◆ What is required:
Leaving out every picture, copy the lines of the material below exactly, from the line containing "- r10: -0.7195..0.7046" through the line containing "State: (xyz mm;".

◆ Records provided:
[Start of Attachment]

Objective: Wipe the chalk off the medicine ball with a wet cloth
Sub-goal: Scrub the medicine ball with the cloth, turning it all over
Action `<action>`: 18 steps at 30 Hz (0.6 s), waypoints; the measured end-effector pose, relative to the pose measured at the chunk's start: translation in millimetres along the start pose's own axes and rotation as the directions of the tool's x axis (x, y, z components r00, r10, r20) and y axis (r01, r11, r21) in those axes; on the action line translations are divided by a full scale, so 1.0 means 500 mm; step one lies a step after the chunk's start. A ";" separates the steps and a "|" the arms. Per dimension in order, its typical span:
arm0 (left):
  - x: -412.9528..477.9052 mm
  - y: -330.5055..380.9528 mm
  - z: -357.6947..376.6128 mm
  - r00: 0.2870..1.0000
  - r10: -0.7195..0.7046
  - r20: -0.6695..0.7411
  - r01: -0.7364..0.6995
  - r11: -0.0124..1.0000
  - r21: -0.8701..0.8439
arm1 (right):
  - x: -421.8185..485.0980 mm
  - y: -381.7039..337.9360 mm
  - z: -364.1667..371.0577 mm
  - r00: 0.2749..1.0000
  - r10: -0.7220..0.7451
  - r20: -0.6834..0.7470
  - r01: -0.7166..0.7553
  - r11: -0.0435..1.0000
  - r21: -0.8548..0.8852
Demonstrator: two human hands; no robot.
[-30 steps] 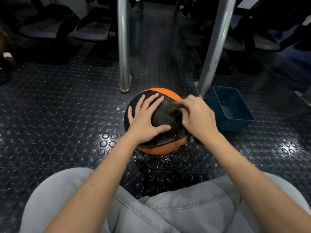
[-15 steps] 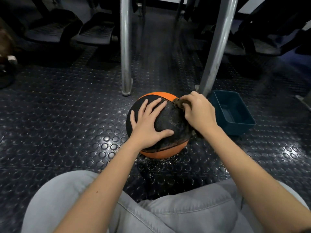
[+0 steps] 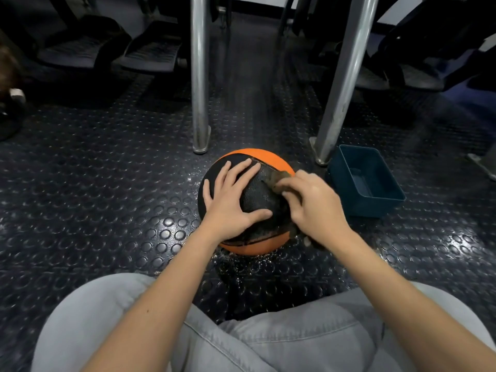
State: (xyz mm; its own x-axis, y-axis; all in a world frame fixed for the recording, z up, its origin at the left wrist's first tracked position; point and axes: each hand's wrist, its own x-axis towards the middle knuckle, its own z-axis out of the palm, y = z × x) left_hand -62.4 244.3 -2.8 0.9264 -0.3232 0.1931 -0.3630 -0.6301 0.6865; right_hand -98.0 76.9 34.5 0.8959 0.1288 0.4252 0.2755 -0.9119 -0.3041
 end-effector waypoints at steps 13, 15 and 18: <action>0.011 -0.001 0.001 1.000 -0.023 -0.019 0.023 1.000 -0.010 | -0.021 -0.040 0.018 0.995 -0.094 -0.041 0.092 0.994 -0.057; 0.010 0.001 0.003 1.000 -0.017 -0.016 0.017 1.000 0.000 | -0.009 -0.030 0.017 0.996 -0.079 -0.038 0.076 0.994 -0.077; 0.009 0.007 0.007 1.000 0.002 0.006 -0.002 0.999 0.034 | 0.053 0.029 0.008 0.990 0.136 -0.025 -0.139 0.980 -0.142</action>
State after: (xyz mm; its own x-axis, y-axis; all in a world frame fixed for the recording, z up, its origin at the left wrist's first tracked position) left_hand -60.2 238.0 -2.0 0.9250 -0.3287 0.1904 -0.3682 -0.6528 0.6620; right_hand -68.7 68.7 37.9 0.9160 -0.0067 0.4010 0.0963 -0.9669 -0.2362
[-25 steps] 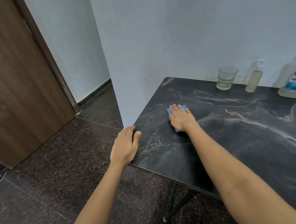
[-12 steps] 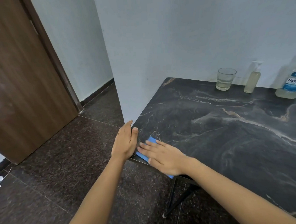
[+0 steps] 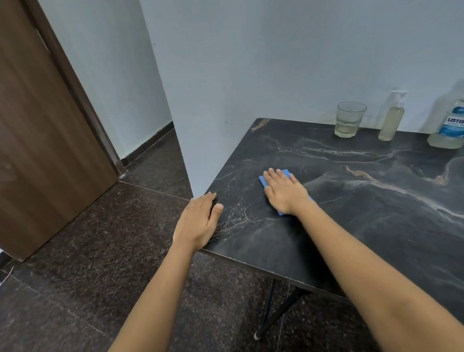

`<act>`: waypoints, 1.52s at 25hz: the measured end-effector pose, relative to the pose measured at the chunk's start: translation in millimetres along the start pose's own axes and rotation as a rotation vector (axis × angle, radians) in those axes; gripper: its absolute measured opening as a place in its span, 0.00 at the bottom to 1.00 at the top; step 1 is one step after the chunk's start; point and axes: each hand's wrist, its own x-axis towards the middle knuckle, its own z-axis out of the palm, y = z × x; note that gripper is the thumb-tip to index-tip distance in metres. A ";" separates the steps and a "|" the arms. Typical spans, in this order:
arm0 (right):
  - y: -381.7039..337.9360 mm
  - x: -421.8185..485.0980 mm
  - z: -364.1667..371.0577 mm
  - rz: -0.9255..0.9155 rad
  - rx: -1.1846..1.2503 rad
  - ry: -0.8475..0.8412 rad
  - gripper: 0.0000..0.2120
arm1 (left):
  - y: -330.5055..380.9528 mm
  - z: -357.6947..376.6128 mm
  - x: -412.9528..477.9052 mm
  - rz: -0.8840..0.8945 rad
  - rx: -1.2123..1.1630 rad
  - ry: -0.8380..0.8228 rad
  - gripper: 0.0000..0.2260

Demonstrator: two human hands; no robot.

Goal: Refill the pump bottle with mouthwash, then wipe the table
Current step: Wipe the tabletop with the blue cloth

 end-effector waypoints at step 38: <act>6.5 -102.3 1.3 -0.208 0.010 -0.016 0.25 | 96.8 26.7 -8.7 -0.010 -0.146 -0.096 0.26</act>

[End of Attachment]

◆ Response area:
  - r10: -0.7195..0.7046
  - r20: -0.6695..0.7411
  - r01: -0.7364..0.6995
  - r11: -0.0124..1.0000
  - r21: -0.8701..0.8439
arm1 (right):
  - x: -421.8185..485.0980 mm
  - y: -381.7039..337.9360 mm
  - z: -364.1667..371.0577 mm
  - r00: 0.2749..1.0000
  - r10: -0.7220..0.7451
  - r20: -0.6834..0.7470
  - r01: -0.7166..0.7553
  - r11: -0.0435..1.0000
  - r21: -0.8548..0.8852
Demonstrator: two human hands; no robot.
[-30 steps] 
[-15 steps] 
[+0 steps] 
State: (xyz mm; its own x-axis, y-axis; all in a world frame fixed for the recording, z up, its origin at the left wrist's first tracked position; point and axes: each hand's wrist, its own x-axis towards the middle knuckle, its own z-axis out of the palm, y = z × x) left_hand -62.4 244.3 -2.8 0.9264 -0.3232 0.1931 -0.3630 -0.6301 0.6865; right_hand -98.0 76.9 34.5 0.8959 0.1288 0.4252 0.2755 -0.9119 -0.3041

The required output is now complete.